§ **Exercise objective**: Every record below is to be restated verbatim, though its images are not.

::::

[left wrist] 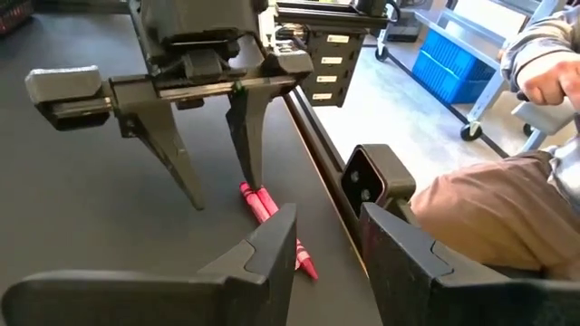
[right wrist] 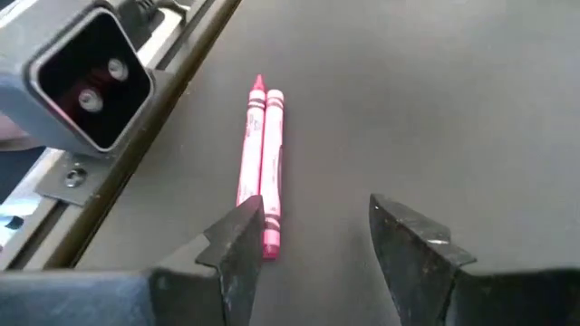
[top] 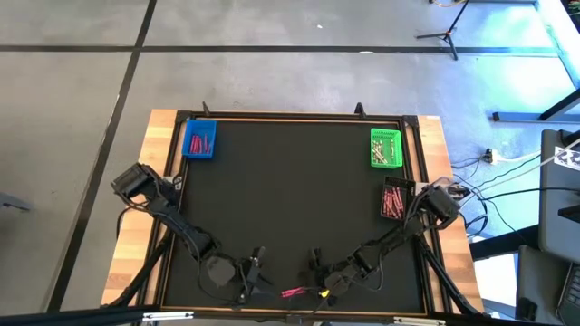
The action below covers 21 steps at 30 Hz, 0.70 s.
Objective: Sort crayons
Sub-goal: Put the red crayon into the blue bin
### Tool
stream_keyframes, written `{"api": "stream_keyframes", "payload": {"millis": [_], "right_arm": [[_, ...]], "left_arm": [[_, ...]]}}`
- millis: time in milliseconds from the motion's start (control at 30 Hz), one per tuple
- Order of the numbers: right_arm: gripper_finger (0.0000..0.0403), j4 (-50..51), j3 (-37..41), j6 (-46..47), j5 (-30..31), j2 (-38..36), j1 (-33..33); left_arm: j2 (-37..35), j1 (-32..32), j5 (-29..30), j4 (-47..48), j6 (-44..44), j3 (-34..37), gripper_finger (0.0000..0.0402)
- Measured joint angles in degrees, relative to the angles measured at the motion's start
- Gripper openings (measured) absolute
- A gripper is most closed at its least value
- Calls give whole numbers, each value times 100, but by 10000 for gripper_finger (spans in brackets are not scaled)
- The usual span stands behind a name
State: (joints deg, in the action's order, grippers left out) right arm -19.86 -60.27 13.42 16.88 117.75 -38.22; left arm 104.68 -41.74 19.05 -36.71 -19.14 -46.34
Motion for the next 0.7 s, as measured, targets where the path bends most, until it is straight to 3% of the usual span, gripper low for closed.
{"api": "stream_keyframes", "payload": {"millis": [433,533,700], "right_arm": [[194,132,-17,6,158,136,4],[167,153,-17,6,151,136,4],[86,168,-17,6,151,136,0]], "left_arm": [[384,9,13,-59,-276,5,115],[380,9,58,-55,-300,5,115],[380,9,150,-42,-312,5,115]]}}
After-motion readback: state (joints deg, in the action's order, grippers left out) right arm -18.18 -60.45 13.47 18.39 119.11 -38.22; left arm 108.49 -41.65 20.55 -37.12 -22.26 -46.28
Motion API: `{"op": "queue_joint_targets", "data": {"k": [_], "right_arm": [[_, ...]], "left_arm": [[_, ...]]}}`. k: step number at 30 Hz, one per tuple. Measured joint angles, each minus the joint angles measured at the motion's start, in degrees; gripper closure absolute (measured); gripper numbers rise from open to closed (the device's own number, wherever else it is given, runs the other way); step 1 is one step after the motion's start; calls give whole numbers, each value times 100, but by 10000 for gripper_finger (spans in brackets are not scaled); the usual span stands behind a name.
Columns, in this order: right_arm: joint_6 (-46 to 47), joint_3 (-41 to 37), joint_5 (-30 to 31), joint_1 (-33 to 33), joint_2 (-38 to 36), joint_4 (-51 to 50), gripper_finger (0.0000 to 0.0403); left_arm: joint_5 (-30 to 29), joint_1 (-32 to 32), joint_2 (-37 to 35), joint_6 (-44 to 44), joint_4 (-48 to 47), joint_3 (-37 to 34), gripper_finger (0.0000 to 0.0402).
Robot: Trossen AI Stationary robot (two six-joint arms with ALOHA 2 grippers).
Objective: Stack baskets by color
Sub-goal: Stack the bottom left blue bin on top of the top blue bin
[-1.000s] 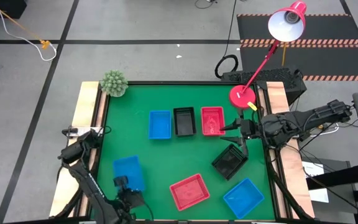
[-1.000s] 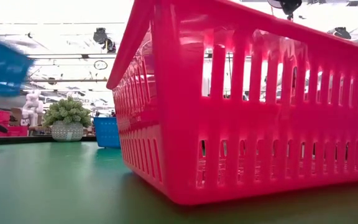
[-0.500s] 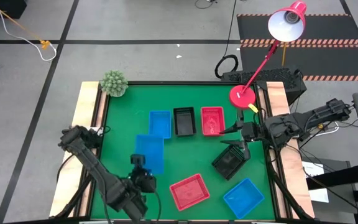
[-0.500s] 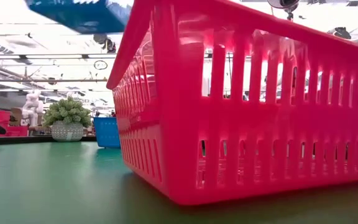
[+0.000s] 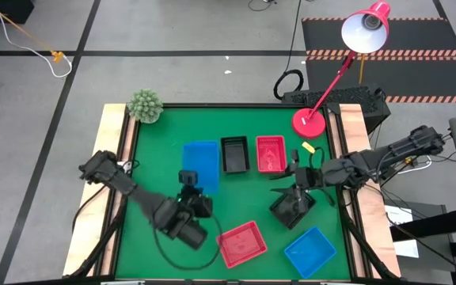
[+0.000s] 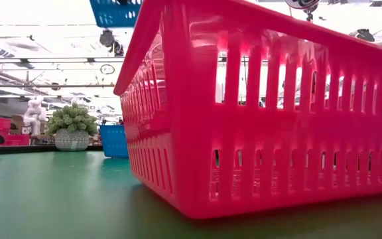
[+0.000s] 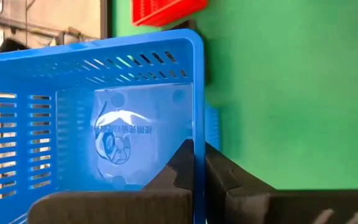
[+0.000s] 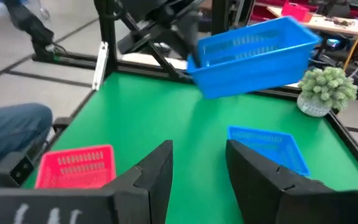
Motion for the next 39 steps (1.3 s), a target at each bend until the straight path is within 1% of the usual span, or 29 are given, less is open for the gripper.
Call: {"op": "queue_joint_targets", "data": {"k": [4, 8, 18, 22, 26, 29, 33, 39], "right_arm": [[0, 10, 3, -4, 33, -133, 261], [20, 10, 1, 11, -40, -329, 261], [-8, 12, 1, 140, -157, -474, 261], [-21, 12, 14, 133, -164, -476, 261], [-21, 12, 14, 133, -164, -478, 261], [-21, 12, 16, 133, -164, -481, 261], [-21, 12, 16, 133, -164, -483, 261], [-21, 12, 18, 133, -164, -487, 261]], "left_arm": [[133, 364, -86, 192, 5, -8, 398], [208, 638, -288, 377, 234, -408, 394], [814, 1257, -1560, 1602, 2905, -2571, 395], [1112, 1522, -1743, 1798, 3421, -3222, 394], [1388, 1747, -1777, 2071, 3912, -3737, 394], [1535, 1878, -1771, 2146, 4198, -4010, 397], [1551, 2037, -1772, 2188, 4451, -4255, 387], [1812, 2162, -1772, 2262, 4710, -4297, 394]]}}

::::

§ **Answer space**:
[left wrist] 
[right wrist] 
[top] 
The action below covers 21 steps at 30 Hz, 0.70 s.
Objective: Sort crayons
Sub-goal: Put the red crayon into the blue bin
### Tool
stream_keyframes, written `{"api": "stream_keyframes", "payload": {"millis": [_], "right_arm": [[_, ...]], "left_arm": [[_, ...]]}}`
- millis: time in milliseconds from the motion's start (control at 30 Hz), one per tuple
- Order of the numbers: right_arm: gripper_finger (0.0000..0.0403), j4 (-50..51), j3 (-37..41), j6 (-46..47), j5 (-30..31), j2 (-38..36), j1 (-33..33); left_arm: j2 (-37..35), j1 (-32..32), j5 (-29..30), j4 (-47..48), j6 (-44..44), j3 (-34..37), gripper_finger (0.0000..0.0402)
- Measured joint angles in degrees, relative to the angles measured at the motion's start
- Gripper openings (measured) absolute
- A gripper is most closed at its least value
- Calls give whole numbers, each value times 100, but by 10000 for gripper_finger (spans in brackets are not scaled)
- The usual span stands behind a name
State: (joints deg, in the action's order, grippers left out) right arm -19.86 -60.27 13.42 16.88 117.75 -38.22; left arm 104.68 -41.74 19.05 -36.71 -19.14 -46.34
Motion for the next 0.7 s, as measured, targets where the path bends most, until it is straight to 3% of the usual span, gripper low for closed.
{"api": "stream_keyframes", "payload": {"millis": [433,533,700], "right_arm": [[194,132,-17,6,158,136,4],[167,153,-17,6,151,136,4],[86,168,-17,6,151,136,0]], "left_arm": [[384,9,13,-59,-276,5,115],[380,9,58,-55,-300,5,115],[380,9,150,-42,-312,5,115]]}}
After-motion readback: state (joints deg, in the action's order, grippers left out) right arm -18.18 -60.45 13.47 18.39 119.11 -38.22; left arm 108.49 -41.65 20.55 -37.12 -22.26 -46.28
Motion API: `{"op": "queue_joint_targets", "data": {"k": [_], "right_arm": [[_, ...]], "left_arm": [[_, ...]]}}`. k: step number at 30 Hz, one per tuple. Measured joint angles, each minus the joint angles measured at the motion's start, in degrees; gripper closure absolute (measured); gripper numbers rise from open to closed (the device's own number, wherever else it is given, runs the other way); step 1 is one step after the motion's start; calls give whole numbers, each value times 100, but by 10000 for gripper_finger (spans in brackets are not scaled); the usual span stands behind a name.
Columns, in this order: right_arm: joint_6 (-46 to 47), joint_3 (-41 to 37), joint_5 (-30 to 31), joint_1 (-33 to 33), joint_2 (-38 to 36), joint_4 (-51 to 50), gripper_finger (0.0000 to 0.0403); left_arm: joint_5 (-30 to 29), joint_1 (-32 to 32), joint_2 (-37 to 35), joint_6 (-44 to 44), joint_4 (-48 to 47), joint_3 (-37 to 34), gripper_finger (0.0000 to 0.0402).
Robot: Trossen AI Stationary robot (two six-joint arms with ALOHA 2 grippers).
Objective: Stack baskets by color
Sub-goal: Stack the bottom left blue bin on top of the top blue bin
[-1.000s] 
[-1.000s] 
[-0.500s] 
[-0.500s] 
[+0.000s] 
[+0.000s] 
[+0.000s] 
[+0.000s] 
Motion for the next 39 steps (1.3 s), a target at each bend until the straight path is within 1% of the usual span, or 29 are given, less is open for the gripper.
Call: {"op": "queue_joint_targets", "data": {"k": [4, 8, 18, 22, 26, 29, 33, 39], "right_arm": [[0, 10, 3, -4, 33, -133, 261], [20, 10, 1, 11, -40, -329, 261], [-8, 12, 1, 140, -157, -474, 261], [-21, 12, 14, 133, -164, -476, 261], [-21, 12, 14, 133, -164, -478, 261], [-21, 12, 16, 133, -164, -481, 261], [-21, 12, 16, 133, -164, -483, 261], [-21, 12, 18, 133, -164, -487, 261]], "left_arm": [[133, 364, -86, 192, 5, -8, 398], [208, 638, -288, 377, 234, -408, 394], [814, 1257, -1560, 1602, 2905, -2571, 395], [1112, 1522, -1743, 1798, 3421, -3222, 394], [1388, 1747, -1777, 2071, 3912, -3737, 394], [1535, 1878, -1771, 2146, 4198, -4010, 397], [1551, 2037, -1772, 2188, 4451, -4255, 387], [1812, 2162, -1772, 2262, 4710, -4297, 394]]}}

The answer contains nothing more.